Diabetes Decision-Making Tools Improve Patients' Medication Understanding and Follow-Through
A study from the Mayo Clinic has found that using a decision-making tool with patients when discussing medication options makes them more likely to take their prescribed medicine.
Led by Dr. Victor Montori, the Wiser Choice Program is doing research into the use of decision aids in clinical practice, with the aim of making tools that doctors can use to help patients understand the advantages and drawbacks of medications they're considering.
They have developed a set of cards, called Diabetes Medication Choice Decision Aid Cards, that guide a patient through the pros and cons of each possible diabetes medication, answering their questions about differences among the possible choices, so that patients can make an informed decision with their doctor and end up with a strong grasp of why they're on that medicine and what it will do for them. With this understanding, the patient is more likely to take the medication.
Dr. Montori's most recent decision aid is a picture-filled booklet that takes patients through factors impacting the decision to go on a statin. Although current guidelines recommend statins for all people with diabetes, many studies have demonstrated limited adherence to statin regimens, possibly because of low patient involvement in the decision to use the medication.

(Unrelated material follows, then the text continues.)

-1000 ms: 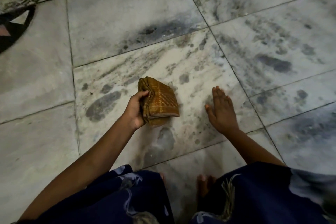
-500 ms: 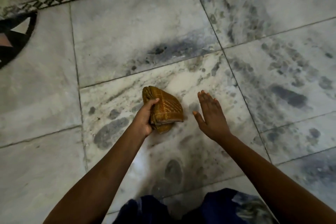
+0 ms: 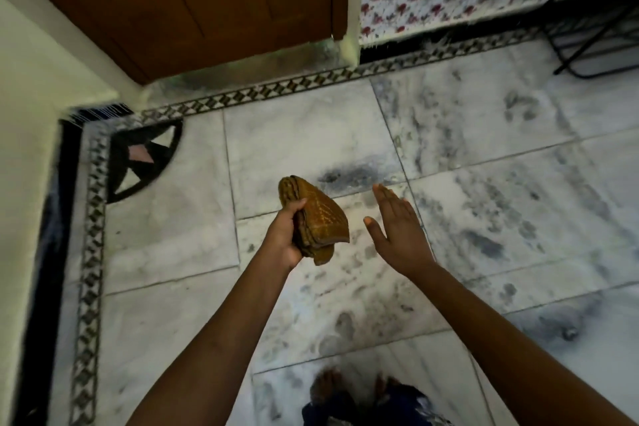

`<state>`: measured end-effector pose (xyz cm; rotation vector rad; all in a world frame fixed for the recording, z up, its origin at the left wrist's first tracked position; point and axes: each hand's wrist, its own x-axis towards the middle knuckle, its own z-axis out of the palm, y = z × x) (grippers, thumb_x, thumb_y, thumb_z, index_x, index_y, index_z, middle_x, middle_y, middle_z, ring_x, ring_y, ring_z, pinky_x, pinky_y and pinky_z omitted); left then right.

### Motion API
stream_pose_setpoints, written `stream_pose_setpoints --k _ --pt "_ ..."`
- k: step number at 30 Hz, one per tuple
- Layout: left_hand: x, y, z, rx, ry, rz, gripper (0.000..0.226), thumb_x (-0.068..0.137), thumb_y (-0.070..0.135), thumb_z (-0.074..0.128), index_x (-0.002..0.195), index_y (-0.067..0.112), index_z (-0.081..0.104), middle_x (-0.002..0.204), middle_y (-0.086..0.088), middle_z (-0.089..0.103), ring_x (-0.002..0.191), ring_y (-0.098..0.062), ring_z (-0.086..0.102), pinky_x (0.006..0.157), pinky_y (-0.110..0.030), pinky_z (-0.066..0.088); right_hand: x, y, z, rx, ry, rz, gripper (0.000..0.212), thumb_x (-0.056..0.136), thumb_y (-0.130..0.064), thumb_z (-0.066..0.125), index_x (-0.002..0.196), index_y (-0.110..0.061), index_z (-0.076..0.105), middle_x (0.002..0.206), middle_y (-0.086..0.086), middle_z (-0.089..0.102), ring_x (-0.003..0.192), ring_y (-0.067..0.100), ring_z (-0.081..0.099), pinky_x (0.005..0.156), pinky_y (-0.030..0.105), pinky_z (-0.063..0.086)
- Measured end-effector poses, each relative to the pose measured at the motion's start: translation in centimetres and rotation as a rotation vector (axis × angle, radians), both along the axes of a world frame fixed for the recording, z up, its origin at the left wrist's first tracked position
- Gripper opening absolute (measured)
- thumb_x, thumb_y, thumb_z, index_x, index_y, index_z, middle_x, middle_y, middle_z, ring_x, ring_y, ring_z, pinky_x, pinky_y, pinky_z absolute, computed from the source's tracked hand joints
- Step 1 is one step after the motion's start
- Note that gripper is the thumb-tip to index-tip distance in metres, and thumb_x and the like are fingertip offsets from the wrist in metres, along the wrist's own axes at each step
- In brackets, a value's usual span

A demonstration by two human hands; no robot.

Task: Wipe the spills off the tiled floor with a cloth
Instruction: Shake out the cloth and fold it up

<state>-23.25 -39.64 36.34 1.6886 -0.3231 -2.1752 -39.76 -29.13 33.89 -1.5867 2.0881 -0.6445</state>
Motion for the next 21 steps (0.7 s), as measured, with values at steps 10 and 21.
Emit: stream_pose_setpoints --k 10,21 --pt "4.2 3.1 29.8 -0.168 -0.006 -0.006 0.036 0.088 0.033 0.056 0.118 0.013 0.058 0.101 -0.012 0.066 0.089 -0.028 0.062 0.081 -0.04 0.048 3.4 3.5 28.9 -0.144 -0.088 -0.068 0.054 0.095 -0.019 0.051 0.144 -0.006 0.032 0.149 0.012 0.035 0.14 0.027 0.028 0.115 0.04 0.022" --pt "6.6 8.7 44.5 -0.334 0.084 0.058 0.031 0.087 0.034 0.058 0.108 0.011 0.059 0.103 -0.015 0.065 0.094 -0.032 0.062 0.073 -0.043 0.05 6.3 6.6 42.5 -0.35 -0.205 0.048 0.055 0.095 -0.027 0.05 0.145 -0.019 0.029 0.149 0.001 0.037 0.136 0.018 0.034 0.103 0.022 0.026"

To address this, Dr. Montori's booklet shows patients their ten-year risk of heart attack based upon an individualized assessment of their risk factors; it then depicts the actual reduction in their risk when taking statins, as well as the disadvantages of using statins. The booklet concludes with a checklist asking patients what action they would like to take, giving them an excellent basis upon which to have an informed conversation with their caregivers.
Dr. Montori recently conducted a trial to assess the efficacy of his Statin Choice decision aid. Among patients who received the decision aid, there was a reduction in conflict about their decision, an improvement in their ability to estimate the risk reduction provided by statins, and a threefold increase in the percentage of those still taking their statin after three months.